**Work order**: Reproduce exactly, and solely, the lines running from the top of the data below through the line with "3-D boxes (room", both inclusive. Omit pictures.

----- Source information -----

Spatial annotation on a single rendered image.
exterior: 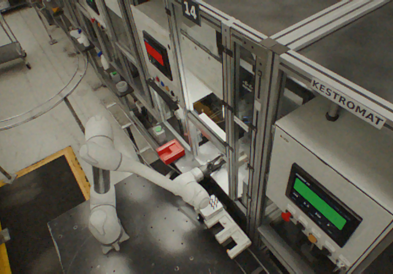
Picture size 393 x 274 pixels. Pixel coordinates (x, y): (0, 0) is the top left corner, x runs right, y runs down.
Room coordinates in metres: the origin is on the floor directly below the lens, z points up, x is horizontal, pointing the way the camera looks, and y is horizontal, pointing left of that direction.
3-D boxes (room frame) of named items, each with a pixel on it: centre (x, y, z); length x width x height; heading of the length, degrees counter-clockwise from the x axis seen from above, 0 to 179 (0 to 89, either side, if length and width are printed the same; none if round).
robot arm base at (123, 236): (0.86, 0.64, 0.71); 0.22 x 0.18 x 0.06; 27
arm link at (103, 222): (0.89, 0.66, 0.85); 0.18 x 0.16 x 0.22; 8
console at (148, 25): (1.50, 0.04, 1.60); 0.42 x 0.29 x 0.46; 27
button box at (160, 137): (1.45, 0.25, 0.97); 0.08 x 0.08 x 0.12; 27
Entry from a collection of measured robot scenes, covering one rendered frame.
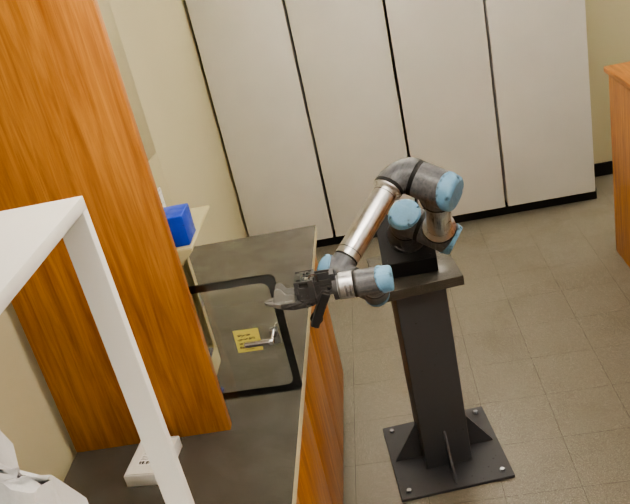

-----

**Reply to the exercise**:
Spatial annotation on a single rendered image.
exterior: 
Picture size 393 x 274 pixels. Pixel coordinates (x, y): (0, 0) is the top left corner, x runs right, y runs down.
Room coordinates in metres: the origin is on the floor directly below the lens, z points up, x is horizontal, pointing the way the camera looks, and y is horizontal, pointing left of that direction.
3-D boxes (room frame) of named items, each with a pixel on it: centre (x, y, z); length x width x height; heading of the length, degrees counter-clockwise from the x axis seen from above, 0 to 179 (0 to 89, either side, if length and width are printed the same; none if round).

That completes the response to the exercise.